The place was flooded with golden evening light. Everything looked cleaner, neater. The furniture was newer. I squinted but shrugged it off. Too much brandy. Too much wine. Too many cigarettes.
'Home sweet home!' Barb announced grandly, throwing herself onto a cushy armchair. I collapsed onto the opposite one, my legs dangling, my head lolling. The room spun gently around me.

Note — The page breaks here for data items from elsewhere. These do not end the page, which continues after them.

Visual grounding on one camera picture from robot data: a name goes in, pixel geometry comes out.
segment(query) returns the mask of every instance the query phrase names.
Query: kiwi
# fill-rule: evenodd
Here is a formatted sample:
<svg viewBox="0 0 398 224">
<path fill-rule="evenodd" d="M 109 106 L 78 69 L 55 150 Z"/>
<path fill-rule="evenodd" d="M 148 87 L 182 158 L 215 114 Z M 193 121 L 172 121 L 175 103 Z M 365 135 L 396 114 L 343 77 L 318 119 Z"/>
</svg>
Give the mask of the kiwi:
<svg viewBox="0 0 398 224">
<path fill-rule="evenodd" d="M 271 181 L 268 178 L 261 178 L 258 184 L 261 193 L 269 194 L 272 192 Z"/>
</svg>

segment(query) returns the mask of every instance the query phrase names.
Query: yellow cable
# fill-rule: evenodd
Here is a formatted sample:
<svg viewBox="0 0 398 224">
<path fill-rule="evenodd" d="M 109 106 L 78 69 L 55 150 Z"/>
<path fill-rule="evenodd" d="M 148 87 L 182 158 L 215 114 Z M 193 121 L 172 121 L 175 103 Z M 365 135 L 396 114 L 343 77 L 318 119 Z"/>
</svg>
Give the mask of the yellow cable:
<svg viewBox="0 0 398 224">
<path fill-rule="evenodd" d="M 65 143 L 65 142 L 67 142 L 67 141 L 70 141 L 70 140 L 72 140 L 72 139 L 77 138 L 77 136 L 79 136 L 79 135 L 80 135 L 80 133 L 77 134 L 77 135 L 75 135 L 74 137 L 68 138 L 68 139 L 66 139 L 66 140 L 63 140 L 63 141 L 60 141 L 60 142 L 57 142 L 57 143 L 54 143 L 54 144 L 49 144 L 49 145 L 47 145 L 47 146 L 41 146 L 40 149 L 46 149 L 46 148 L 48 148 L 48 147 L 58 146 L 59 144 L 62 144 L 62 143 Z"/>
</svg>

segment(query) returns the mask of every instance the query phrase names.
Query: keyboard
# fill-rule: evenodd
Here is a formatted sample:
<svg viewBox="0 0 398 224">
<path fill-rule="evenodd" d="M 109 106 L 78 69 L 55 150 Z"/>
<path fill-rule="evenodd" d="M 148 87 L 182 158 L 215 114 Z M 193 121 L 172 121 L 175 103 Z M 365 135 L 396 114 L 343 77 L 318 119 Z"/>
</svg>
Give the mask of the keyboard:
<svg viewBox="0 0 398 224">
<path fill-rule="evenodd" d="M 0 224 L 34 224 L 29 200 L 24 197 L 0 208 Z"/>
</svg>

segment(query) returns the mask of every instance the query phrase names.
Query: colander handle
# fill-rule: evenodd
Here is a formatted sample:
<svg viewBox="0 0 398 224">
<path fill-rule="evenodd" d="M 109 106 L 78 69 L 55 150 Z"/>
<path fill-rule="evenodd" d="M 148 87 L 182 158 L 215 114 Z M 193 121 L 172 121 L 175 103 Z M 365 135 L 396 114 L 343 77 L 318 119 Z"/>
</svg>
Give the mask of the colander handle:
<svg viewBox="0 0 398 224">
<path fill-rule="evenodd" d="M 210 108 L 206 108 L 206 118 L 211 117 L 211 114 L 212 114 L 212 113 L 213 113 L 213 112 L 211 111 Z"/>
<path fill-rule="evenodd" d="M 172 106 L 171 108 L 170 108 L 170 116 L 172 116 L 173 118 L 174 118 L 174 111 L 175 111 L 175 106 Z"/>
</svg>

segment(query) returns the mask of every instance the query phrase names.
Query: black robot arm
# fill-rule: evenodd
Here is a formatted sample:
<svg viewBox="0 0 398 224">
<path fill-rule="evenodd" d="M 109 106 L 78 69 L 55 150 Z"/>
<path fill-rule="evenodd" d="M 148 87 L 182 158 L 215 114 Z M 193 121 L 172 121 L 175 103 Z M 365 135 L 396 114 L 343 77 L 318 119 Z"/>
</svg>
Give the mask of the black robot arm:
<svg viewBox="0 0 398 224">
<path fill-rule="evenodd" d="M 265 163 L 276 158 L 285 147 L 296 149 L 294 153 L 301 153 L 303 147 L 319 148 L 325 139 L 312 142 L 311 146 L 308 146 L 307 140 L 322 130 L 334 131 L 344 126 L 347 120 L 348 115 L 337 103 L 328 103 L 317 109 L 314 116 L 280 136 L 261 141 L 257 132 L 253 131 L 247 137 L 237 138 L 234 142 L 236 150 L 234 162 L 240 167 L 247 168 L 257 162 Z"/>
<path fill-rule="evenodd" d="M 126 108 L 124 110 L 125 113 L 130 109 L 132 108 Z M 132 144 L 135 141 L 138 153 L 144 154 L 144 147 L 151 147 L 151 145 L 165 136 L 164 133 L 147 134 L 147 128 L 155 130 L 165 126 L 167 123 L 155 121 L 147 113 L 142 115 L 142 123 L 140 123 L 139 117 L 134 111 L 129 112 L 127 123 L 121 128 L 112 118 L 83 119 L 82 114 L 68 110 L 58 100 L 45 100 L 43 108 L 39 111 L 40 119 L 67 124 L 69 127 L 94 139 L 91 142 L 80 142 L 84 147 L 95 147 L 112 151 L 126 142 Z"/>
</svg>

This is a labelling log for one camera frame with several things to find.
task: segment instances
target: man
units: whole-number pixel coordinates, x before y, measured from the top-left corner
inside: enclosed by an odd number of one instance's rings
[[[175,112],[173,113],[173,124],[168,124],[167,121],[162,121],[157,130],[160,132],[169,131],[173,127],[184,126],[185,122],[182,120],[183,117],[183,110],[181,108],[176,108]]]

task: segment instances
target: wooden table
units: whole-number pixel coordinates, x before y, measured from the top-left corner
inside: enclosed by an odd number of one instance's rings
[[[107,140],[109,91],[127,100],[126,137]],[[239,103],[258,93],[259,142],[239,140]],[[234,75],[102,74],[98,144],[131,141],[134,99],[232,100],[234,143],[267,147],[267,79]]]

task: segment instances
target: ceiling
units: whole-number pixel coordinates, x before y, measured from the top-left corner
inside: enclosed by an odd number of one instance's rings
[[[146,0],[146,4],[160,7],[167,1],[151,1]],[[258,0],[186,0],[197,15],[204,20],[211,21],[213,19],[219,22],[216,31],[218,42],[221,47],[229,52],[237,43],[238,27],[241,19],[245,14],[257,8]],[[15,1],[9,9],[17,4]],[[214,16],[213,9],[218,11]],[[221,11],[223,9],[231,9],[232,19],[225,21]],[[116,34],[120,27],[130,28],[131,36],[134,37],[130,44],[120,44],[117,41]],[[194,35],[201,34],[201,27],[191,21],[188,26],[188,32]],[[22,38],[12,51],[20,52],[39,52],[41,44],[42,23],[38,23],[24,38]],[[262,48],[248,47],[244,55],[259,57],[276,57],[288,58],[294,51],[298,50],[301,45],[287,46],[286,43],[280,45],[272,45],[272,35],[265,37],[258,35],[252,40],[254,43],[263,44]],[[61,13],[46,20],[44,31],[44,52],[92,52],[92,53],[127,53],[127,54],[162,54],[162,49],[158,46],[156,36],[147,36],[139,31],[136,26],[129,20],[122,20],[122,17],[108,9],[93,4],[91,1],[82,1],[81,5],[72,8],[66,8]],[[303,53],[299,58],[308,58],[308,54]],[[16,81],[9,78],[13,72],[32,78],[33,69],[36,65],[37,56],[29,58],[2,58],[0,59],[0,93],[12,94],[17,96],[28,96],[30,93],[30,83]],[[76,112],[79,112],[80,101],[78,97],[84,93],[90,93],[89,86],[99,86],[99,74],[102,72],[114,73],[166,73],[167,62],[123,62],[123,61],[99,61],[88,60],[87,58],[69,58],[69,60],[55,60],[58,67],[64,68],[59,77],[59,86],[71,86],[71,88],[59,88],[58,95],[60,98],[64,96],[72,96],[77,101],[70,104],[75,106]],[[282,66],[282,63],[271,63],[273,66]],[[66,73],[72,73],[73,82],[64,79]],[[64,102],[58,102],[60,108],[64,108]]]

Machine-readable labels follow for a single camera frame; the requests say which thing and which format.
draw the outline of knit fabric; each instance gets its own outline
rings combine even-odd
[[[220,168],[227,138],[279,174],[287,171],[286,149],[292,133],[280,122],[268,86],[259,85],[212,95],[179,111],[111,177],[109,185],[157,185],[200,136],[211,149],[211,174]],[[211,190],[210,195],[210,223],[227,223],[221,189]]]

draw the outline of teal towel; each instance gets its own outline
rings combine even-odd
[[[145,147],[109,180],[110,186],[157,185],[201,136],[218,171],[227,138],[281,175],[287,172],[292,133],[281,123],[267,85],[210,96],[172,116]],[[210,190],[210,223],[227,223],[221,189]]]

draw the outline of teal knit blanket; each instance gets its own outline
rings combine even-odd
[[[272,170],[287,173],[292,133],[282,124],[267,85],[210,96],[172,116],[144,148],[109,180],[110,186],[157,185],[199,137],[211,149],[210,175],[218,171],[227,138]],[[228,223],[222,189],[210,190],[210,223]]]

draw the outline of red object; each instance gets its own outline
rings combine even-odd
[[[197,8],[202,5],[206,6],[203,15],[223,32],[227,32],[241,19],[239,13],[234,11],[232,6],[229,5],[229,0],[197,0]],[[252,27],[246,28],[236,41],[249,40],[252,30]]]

'I bloody love you, Barb,' I slurred.
She grinned, blowing me a dramatic kiss. 'And I you, my darling Frankie. More than chips and brown sauce.'
I giggled helplessly. We were a right pair. Two lost lassies, two accidental survivors. Somehow, out of all the people in this messy world, we’d found each other.
The warmth of brandy and belonging cocooned me. My eyes slid shut.
I didn’t hear the door open.
A rough shove jolted me awake. Looming over me was a man I didn’t recognize—hulking, furious, fists clenching and unclenching.
'What the bloody hell are you doing in my flat?'
Barb stirred, blinking blearily. 'S’our flat,' she muttered indignantly, her head lolling against the chair.
The man’s nostrils flared. 'You’ve got five seconds to get out before I call the police.'
The room snapped into horrifying focus: wrong sofa, wrong chairs, wrong bloody everything.
'Oh, God,' I breathed.
Barb sat up, squinting around. 'Shit,' she said, suddenly very awake.
I scrambled upright, wobbling on unsteady legs. 'Terribly sorry,' I said in my poshest accent. 'Awfully sorry. Wrong flat.'
Barb clutched my sleeve. 'Easy mistake,' she chimed in brightly, bobbing in an unsteady curtsy.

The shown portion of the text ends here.